Technology  /  Apache Spark

Apache Spark 49 guides · updated 2026

Distributed data processing at scale — RDDs, DataFrames, Structured Streaming, and the tuning techniques that keep Spark jobs fast and cheap.

Spark Tasks

A task is the smallest unit of execution in Spark — a single function applied to a single data partition on a single executor core. If a stage has 200 partitions, Spark creates exactly 200 tasks. Your job’s degree of parallelism equals the number of tasks that can run simultaneously across all executor cores.

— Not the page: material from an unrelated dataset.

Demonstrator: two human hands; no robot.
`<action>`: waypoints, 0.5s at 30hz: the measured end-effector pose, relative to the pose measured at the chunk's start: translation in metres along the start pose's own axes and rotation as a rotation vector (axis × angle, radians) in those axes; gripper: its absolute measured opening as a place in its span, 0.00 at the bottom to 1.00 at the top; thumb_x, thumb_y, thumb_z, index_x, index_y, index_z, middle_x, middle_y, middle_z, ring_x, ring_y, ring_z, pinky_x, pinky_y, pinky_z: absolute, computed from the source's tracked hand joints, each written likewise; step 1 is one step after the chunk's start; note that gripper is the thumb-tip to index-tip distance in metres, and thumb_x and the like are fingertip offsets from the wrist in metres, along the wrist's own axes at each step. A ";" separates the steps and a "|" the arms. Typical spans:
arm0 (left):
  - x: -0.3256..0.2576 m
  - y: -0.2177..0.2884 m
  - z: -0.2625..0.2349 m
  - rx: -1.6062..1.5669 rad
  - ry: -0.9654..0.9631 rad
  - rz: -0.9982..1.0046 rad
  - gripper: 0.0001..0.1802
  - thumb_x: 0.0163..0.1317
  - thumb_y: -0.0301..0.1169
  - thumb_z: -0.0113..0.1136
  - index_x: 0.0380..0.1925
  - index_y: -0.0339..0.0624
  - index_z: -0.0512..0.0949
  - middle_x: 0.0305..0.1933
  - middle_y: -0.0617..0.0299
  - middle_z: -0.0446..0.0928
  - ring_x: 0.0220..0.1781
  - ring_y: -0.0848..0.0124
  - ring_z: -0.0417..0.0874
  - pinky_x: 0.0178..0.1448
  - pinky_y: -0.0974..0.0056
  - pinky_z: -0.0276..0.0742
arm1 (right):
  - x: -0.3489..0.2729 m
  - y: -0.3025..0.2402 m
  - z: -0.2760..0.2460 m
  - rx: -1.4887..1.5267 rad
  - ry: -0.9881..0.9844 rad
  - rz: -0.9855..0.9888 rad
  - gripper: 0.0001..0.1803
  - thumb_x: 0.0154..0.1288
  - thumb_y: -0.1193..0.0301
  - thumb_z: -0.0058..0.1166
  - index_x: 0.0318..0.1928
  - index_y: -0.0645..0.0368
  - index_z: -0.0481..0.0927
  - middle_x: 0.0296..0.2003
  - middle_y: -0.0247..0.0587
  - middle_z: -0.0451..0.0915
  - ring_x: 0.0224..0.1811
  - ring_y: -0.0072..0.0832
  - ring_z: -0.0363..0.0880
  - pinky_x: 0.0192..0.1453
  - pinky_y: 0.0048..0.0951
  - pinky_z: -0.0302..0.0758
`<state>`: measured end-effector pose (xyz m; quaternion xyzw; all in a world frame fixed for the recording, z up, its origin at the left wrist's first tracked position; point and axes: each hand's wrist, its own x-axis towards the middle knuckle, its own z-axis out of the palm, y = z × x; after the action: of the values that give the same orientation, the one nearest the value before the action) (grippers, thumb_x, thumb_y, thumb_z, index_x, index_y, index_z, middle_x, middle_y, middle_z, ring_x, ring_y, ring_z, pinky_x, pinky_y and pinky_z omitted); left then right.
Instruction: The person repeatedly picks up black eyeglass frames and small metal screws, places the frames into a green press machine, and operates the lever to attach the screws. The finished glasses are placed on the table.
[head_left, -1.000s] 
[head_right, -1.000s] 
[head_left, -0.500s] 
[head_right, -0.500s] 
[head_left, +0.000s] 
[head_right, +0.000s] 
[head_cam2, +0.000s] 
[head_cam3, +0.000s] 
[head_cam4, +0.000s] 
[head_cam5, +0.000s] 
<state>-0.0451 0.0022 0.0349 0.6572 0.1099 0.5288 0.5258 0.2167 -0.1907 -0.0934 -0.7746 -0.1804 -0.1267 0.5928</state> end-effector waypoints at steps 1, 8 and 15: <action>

Task Count and Parallelism

from pyspark.sql import SparkSession
spark = SparkSession.builder.appName("Task Demo").getOrCreate()
df = spark.read.parquet("transactions.parquet")
print(df.rdd.getNumPartitions()) # e.g., 80 → 80 tasks in Stage 1
# After a shuffle, determined by spark.sql.shuffle.partitions
result = df.groupBy("region").sum("amount")
print(spark.conf.get("spark.sql.shuffle.partitions")) # "200" → 200 tasks in Stage 2
# Max concurrent tasks = total executor cores
# Example: 10 executors × 4 cores = 40 concurrent tasks
# → 200 tasks run in 5 waves (200 / 40 = 5 rounds)

Task Lifecycle

Stage submitted
TaskScheduler assigns one task per partition
Task serialized and sent to executor
Executor deserializes task + fetches partition data
Executor runs the function on the partition
Task writes output:
- ShuffleMapTask → local shuffle files (for next stage)
- ResultTask → result sent to driver, or written to output storage
Core freed — next task assigned

Data Locality

Spark schedules tasks close to their data to minimize network I/O:

# Data locality levels (Spark prefers local first):
# PROCESS_LOCAL → data in the same JVM (in-memory cache)
# NODE_LOCAL → data on the same machine (HDFS local block)
# RACK_LOCAL → different machine, same network rack
# ANY → data must cross the network
spark.conf.set("spark.locality.wait", "3s") # Wait for PROCESS_LOCAL
spark.conf.set("spark.locality.wait.node", "3s") # Wait for NODE_LOCAL
spark.conf.set("spark.locality.wait.rack", "3s") # Wait for RACK_LOCAL

Speculative Execution

Stragglers — tasks far slower than their peers — hold up the entire stage. Speculative execution duplicates them on other executors; whichever finishes first wins.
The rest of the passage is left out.